En este contexto hay que ubicar los recursos de inconstitucionalidad interpuestos contra el nuevo Estatuto de Autonomía de Cataluña. El Tribunal Constitucional debe resolver los recursos de inconstitucionalidad planteados por el Partido Popular y por el Defensor del Pueblo contra gran parte de las disposiciones del nuevo Estatuto (referencia a la nación en el Preámbulo, blindaje competencial, bilateralismo, regulación del poder judicial, financiación, regulación lingüística, etc.). Se trata de recursos basados en las numerosas objeciones que la doctrina iuspublicista española (constitucionalistas y administrativistas) venía planteando a la nueva configuración del Estatuto. Sus argumentos, obviamente, podrán y deberán ser discutidos, pero en modo alguno se podrá afirmar que son infundados o inconsistentes. Al contrario, el encaje constitucional de muchas disposiciones del Estatuto catalán es más que dudoso. Al Tribunal Constitucional le corresponde pronunciarse sobre todas y cada una de las cuestiones controvertidas, y, desde esa perspectiva, -y salvo que opte por eludir su alta responsabilidad, dictando una sentencia interpretativa que sólo sirva para espesar la confusión- la sentencia que dicte nos aportará mucha luz y nos despejará bastantes dudas. Además, y ahí está su capital importancia, debería servir para establecer una doctrina clara sobre los límites constitucionales que las reformas estatutarias no pueden franquear.
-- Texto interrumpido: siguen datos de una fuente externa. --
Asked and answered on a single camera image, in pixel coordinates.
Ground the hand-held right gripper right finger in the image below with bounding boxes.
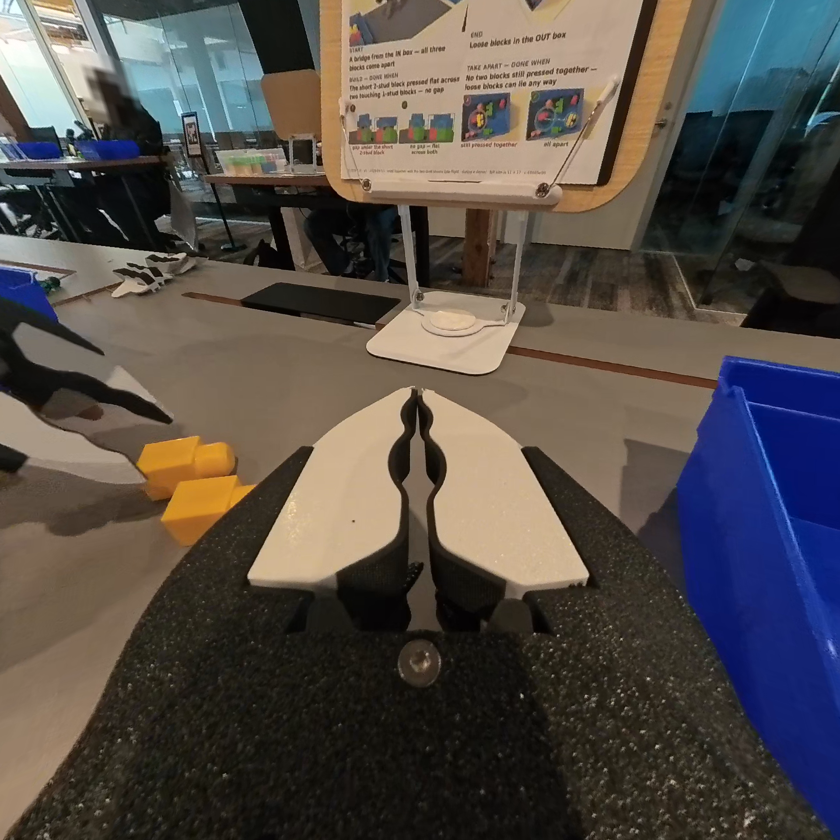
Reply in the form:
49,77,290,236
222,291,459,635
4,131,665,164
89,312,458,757
410,387,592,624

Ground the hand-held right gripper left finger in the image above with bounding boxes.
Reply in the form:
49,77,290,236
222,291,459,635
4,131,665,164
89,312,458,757
247,386,424,624

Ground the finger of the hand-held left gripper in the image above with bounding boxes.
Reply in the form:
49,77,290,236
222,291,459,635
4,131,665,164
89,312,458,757
36,364,175,426
0,392,148,487

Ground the blue plastic bin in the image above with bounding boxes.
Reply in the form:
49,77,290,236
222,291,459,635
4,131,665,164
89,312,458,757
0,266,60,326
676,356,840,834

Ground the clear box of coloured blocks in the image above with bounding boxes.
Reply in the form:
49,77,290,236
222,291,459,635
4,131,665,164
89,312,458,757
217,147,290,177

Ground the pile of white black parts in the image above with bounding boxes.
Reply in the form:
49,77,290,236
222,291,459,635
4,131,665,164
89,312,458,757
112,251,198,299

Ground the instruction sheet on stand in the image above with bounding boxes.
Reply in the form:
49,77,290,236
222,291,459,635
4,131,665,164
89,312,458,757
320,0,693,376

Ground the wooden background table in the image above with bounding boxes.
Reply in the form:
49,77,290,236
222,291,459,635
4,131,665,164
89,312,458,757
0,156,172,244
205,172,431,284

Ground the black rectangular mat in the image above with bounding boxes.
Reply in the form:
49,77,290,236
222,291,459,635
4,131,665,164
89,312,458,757
241,282,401,326

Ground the tan board panel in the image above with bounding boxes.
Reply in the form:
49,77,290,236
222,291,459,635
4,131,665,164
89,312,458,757
261,69,322,139

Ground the dark chair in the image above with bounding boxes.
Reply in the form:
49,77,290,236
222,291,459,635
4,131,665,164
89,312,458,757
742,259,840,336

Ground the printed instruction sheet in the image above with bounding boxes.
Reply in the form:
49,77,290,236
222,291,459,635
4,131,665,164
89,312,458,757
340,0,647,188

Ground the wooden post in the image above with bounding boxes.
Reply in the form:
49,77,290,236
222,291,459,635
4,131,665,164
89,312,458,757
465,210,500,286

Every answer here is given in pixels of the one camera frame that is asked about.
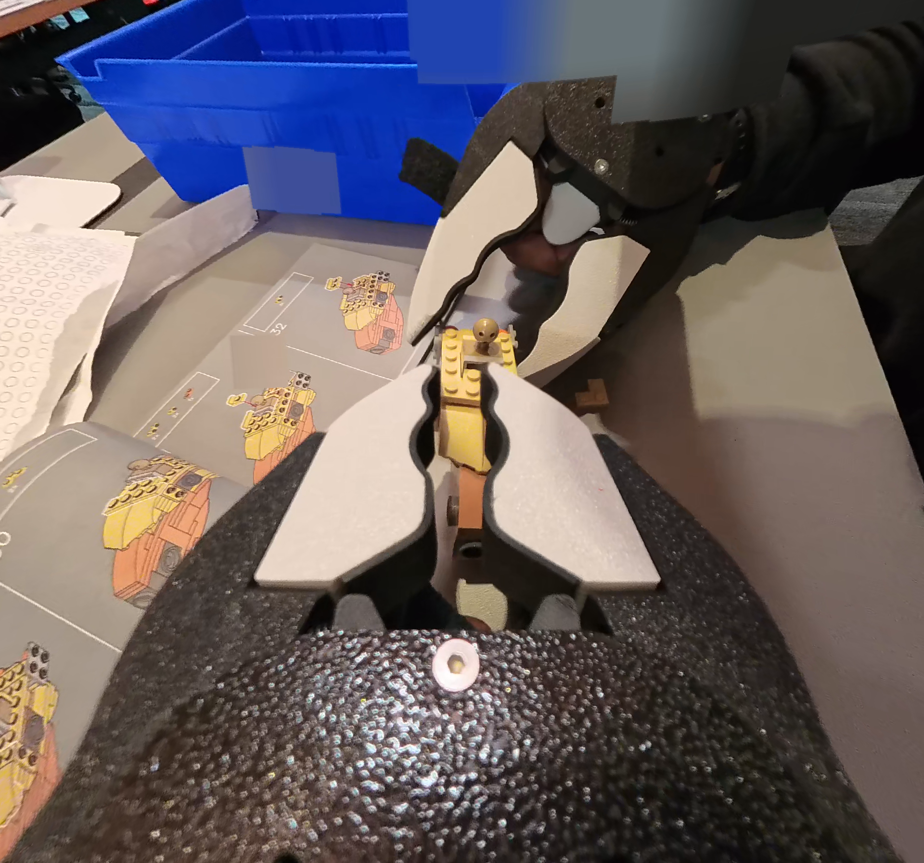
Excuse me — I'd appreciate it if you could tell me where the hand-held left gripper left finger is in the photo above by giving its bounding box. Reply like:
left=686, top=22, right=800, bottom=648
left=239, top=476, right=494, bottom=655
left=254, top=365, right=437, bottom=587

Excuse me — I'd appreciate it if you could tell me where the white panel stand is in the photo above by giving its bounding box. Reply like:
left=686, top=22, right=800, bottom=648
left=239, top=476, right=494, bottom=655
left=0, top=176, right=122, bottom=230

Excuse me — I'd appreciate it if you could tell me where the tan and brown brick model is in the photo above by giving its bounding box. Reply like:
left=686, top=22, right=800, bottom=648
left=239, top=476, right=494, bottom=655
left=433, top=316, right=522, bottom=582

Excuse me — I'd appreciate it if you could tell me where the person's right forearm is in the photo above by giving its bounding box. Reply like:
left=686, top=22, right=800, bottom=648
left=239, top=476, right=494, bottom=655
left=715, top=18, right=924, bottom=225

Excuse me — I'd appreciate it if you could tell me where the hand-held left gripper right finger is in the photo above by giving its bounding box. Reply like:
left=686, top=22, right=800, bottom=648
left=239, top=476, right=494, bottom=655
left=482, top=363, right=661, bottom=587

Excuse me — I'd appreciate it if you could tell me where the person's right hand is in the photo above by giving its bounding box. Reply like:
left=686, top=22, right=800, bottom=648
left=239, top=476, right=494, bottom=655
left=501, top=222, right=580, bottom=278

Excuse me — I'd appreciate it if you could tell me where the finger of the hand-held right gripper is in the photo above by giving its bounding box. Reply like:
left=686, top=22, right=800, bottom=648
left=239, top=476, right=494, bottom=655
left=408, top=140, right=542, bottom=346
left=518, top=231, right=651, bottom=382

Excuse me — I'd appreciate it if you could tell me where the person's dark clothing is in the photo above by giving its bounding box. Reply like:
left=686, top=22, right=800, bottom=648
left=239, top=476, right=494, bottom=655
left=845, top=177, right=924, bottom=489

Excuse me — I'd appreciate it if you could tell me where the white circle-print paper bag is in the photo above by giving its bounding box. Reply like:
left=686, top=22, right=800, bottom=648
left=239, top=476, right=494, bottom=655
left=0, top=228, right=138, bottom=460

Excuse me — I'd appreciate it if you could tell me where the black wrist watch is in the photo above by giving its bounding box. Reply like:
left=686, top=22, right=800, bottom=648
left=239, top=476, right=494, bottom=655
left=704, top=108, right=749, bottom=200

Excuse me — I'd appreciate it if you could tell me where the grey instruction booklet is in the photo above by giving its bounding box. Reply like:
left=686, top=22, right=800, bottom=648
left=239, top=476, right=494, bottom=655
left=0, top=228, right=434, bottom=835

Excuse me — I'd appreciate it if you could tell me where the blue storage bin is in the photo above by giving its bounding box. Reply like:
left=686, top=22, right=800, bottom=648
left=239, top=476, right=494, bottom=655
left=56, top=0, right=506, bottom=214

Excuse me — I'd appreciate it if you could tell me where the grey desk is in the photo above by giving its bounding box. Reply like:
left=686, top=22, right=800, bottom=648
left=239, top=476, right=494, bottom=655
left=0, top=112, right=924, bottom=863
Poner en cuestión la legitimidad del Tribunal Constitucional para anular aquellos preceptos del Estatuto de Cataluña que supongan una reforma de la Constitución Española de 1978, es defender el gobierno de los hombres frente al gobierno de las leyes. O para decirlo con mayor claridad y contundencia, optar por el despotismo frente a la libertad.